Problem to solve
Whenever the string "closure" turns up in a line below, that line should be copied.

Items from a dataset:
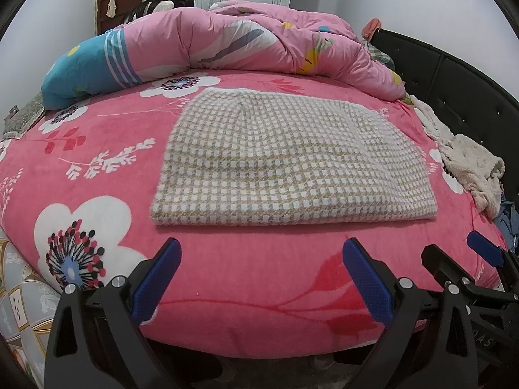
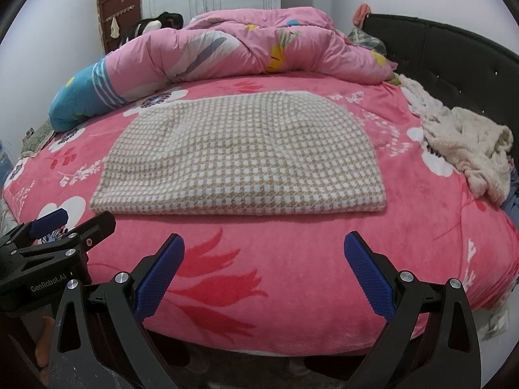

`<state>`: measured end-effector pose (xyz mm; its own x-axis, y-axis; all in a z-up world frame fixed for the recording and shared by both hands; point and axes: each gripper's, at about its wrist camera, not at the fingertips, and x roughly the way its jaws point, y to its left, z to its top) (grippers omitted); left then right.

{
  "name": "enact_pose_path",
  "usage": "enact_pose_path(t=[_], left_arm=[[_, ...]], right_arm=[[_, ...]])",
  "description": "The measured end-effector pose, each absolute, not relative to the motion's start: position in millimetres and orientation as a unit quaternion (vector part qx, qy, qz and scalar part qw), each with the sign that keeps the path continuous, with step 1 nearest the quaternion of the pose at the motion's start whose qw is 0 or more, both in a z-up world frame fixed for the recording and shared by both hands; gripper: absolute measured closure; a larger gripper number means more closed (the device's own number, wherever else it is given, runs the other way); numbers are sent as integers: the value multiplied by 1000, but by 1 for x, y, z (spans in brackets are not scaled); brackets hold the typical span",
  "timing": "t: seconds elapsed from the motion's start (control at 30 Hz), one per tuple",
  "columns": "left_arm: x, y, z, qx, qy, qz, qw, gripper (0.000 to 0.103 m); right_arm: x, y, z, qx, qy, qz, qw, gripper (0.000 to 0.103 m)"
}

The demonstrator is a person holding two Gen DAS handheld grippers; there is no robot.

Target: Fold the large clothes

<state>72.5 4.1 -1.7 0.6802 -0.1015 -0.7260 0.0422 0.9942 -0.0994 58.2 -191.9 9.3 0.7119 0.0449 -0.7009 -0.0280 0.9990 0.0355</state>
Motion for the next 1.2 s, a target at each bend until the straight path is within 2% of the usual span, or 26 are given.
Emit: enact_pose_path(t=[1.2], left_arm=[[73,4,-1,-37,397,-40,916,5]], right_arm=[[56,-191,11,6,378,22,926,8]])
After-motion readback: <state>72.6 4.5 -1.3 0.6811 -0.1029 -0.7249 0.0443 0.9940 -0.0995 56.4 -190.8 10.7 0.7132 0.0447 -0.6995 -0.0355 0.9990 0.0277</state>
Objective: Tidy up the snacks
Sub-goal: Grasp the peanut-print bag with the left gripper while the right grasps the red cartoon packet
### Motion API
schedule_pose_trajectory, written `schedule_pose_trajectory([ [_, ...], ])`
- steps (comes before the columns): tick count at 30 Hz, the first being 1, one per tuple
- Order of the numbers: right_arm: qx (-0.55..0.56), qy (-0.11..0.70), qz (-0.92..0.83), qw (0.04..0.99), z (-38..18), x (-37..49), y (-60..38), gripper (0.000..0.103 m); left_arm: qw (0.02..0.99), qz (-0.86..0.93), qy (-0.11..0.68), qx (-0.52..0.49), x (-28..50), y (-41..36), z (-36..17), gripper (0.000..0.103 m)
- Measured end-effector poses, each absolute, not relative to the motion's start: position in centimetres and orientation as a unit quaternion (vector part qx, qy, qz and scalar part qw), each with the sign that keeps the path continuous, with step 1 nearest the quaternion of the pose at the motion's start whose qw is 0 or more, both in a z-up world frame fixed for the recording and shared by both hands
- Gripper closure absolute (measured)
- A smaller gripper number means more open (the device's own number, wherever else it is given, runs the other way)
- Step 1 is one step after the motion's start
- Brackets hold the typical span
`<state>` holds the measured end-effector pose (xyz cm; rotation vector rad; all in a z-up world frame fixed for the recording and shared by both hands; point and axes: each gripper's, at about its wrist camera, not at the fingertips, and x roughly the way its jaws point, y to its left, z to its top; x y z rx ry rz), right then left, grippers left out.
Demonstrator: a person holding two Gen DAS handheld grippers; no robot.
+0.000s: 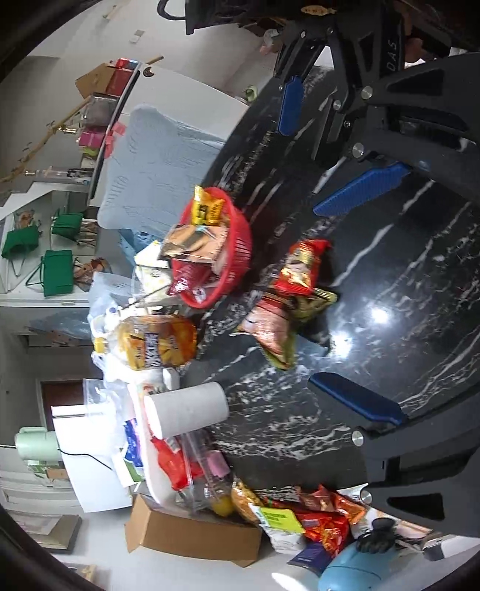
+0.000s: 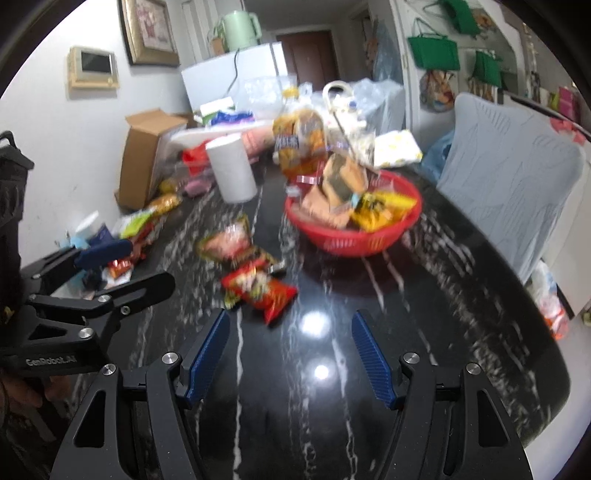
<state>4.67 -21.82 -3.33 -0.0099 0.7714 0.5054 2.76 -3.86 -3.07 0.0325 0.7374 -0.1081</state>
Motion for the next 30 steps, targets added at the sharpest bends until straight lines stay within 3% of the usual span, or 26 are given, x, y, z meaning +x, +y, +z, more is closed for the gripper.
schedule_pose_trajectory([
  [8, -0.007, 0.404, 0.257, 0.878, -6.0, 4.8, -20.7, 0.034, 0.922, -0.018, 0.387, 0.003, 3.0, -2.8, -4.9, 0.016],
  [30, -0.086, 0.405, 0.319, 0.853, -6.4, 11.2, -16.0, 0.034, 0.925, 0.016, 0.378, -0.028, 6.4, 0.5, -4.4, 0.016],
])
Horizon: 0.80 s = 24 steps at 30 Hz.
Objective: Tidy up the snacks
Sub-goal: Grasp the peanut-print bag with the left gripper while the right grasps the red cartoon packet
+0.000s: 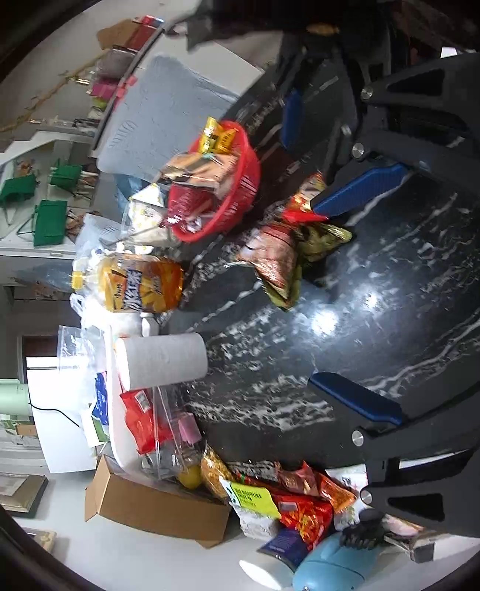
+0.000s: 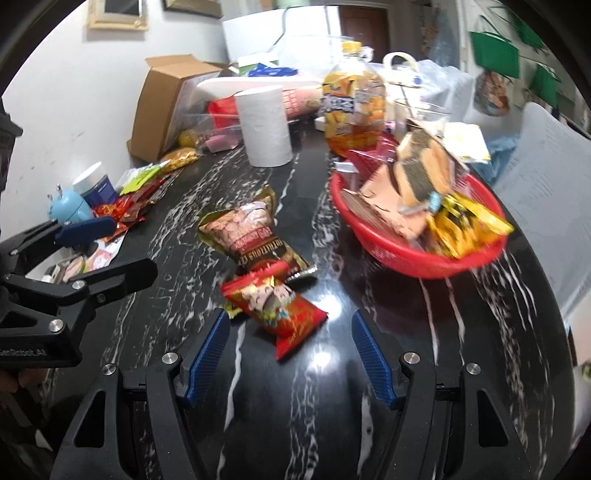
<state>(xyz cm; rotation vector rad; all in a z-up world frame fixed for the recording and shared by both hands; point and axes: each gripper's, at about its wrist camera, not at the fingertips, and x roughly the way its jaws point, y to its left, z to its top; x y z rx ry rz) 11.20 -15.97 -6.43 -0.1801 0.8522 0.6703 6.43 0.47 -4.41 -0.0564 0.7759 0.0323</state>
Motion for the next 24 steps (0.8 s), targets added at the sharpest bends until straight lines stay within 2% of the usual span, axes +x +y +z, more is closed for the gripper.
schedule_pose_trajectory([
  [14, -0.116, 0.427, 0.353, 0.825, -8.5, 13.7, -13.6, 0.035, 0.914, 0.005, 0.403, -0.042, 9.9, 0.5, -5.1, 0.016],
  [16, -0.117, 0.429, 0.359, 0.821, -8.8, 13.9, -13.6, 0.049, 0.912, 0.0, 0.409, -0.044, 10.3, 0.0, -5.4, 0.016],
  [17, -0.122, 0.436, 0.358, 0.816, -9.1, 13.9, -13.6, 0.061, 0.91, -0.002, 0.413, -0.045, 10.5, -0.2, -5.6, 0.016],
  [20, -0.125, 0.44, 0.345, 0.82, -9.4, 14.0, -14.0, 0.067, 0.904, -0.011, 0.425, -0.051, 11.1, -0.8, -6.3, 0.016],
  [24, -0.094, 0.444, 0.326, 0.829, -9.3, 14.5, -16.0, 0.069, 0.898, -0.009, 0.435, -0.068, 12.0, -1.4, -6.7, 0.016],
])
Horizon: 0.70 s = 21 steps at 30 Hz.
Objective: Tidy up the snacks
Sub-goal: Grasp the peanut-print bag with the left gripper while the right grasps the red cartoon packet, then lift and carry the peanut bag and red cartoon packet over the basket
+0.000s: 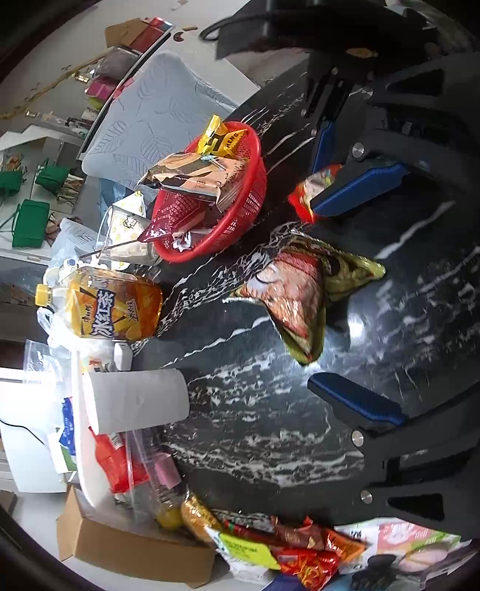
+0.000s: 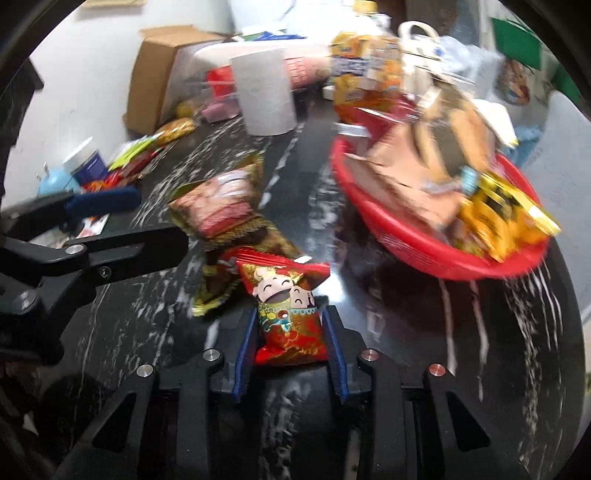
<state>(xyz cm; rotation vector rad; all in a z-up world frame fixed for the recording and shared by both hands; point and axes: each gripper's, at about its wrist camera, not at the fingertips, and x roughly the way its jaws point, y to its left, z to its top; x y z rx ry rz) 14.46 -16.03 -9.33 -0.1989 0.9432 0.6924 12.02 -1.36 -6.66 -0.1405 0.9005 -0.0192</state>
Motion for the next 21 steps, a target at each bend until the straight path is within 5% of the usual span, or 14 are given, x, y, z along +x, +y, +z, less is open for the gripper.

Problem solution
  "description": "The measured end-effector pose, each absolute, not relative to the motion's start: position in millimetres and orientation as a unit quaternion (vector part qx, qy, qz and scalar part qw), each with the sign that keeps the path continuous, with step 1 nearest the quaternion of the pose at the motion's start whose qw is 0 or more, both in a z-up world frame fixed for the recording and shared by both hands; gripper: absolute measured closure; a larger gripper number means more closed (the device's own number, wherever else it is given, runs the other way); numbers are sent as integers: the value multiplied by 1000, but by 1 for x, y, z (spans in brackets are not scaled); brackets hold the typical span",
- Gripper closure absolute (measured)

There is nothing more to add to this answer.